Es mi primer año en esta parroquia y no he podido dejar de percibir que el campamento ocupa un lugar muy especial en la vida de la comunidad. De algún modo, es uno de los ejes del curso, y no hay persona —jóvenes, adultos o niños— a la que no haya oído hablar de él con cariño.

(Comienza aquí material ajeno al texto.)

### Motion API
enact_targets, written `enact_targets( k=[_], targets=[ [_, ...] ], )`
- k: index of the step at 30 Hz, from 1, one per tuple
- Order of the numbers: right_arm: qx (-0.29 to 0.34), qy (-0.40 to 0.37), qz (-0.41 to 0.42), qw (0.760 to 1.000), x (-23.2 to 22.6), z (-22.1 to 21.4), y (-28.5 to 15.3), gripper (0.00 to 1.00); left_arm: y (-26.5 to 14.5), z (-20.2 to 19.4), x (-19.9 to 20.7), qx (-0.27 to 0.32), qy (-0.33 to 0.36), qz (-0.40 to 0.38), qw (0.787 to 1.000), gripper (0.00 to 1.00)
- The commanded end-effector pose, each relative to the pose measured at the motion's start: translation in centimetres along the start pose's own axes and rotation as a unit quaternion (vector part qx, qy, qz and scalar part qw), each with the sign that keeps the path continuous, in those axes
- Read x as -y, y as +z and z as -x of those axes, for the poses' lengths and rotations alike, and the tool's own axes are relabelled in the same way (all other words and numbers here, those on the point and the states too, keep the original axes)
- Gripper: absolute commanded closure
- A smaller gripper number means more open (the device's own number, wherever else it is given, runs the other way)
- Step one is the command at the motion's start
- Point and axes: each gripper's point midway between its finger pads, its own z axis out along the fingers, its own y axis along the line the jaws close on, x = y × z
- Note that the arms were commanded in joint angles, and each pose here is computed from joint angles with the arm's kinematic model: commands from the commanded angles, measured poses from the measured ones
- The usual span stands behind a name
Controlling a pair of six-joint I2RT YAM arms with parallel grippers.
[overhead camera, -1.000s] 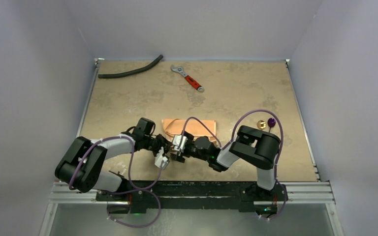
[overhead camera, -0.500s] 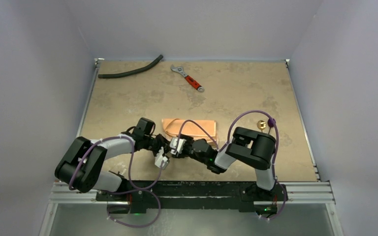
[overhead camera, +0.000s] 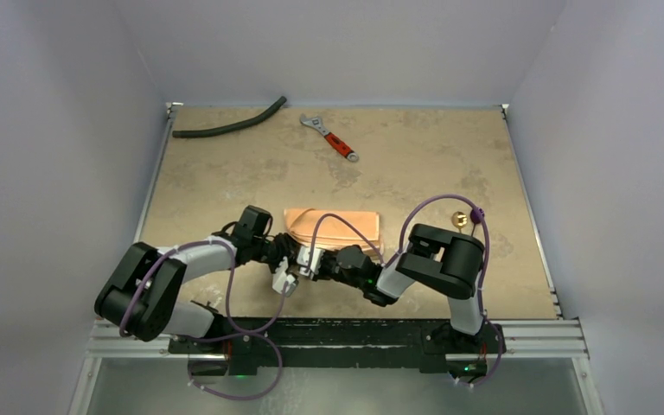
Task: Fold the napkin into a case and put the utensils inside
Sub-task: Pick up the 2/3-rectangle-folded napkin at the center of the board.
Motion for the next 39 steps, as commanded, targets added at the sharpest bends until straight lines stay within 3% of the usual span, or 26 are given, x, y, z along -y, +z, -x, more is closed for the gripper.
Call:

El campamento no es una mera actividad de ocio. Es una experiencia concreta y práctica en la que los niños aprenden a convivir, compartir y vivir con otros. Y es precisamente en este ámbito de comunidad, cuando se cuida y se acompaña, donde también puede propiciarse un verdadero encuentro con el Señor.
Allí aprenden virtudes que fundamentan nuestra vida cristiana y social: la generosidad, la paciencia, la responsabilidad, la alegría, el servicio, el perdón y el cuidado de los demás. En lo sencillo de un juego, una excursión, una conversación o una oración, los niños aprenden a relacionarse con un “tú”, que nos ayuda a salir del “yo” y a descubrir que la vida se construye con otros y para otros.
Por eso, gracias de corazón por vuestra confianza. Rezamos para que este campamento sea para vuestros hijos una experiencia de alegría, amistad, crecimiento humano y encuentro con Dios.
Que DIOS os bendiga.
D. Bruno Jiménez
Consiliario Juniors Flor de Neu M.D.